Der genaue Schwellenwert ist jedoch kein starres Gesetz, sondern hängt auch vom gewählten Linsentyp ab: Bei einer Speziallinse mit erweitertem oder vollem Sehbereich (EDOF- oder Multifokallinse) wirkt sich bereits ein geringerer Astigmatismus stärker auf die Bildqualität aus als bei einer einfachen Monofokallinse, weil das Licht dort ohnehin schon auf mehrere Brennpunkte verteilt wird.

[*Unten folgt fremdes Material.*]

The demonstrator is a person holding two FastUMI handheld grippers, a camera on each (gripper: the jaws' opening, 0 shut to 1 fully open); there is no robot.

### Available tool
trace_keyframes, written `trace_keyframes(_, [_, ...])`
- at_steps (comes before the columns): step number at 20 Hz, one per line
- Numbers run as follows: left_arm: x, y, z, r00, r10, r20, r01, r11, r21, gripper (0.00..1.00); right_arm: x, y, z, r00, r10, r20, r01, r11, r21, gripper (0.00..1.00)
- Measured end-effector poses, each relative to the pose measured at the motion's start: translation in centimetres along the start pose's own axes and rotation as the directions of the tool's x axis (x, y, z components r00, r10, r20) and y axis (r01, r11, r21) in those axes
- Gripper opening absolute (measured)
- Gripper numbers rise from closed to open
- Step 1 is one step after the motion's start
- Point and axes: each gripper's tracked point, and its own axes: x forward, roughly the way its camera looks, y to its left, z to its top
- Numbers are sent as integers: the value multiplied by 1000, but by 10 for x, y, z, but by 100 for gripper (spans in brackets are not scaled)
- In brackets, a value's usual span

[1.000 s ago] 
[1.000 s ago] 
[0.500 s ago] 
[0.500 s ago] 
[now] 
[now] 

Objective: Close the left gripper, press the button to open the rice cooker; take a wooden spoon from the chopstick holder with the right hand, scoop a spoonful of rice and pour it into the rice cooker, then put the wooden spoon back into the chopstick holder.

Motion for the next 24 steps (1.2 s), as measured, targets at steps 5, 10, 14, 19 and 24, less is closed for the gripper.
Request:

Deshalb prüfe ich bei der Wahl einer Speziallinse die Astigmatismus-Grenze etwas strenger.

Unterhalb von 1,0 Dioptrie ist eine torische Linse meist keine zwingende Notwendigkeit, kann aber im Einzelfall trotzdem sinnvoll sein, etwa wenn besonders hohe Ansprüche an die Sehschärfe bestehen. Für geringe Verkrümmungen gibt es zudem Alternativen zur torischen Linse selbst, etwa kleine Einschnitte in die Hornhaut während der Operation. Welcher Weg für Sie passt, entscheidet sich anhand der präoperativen Messwerte in der Voruntersuchung.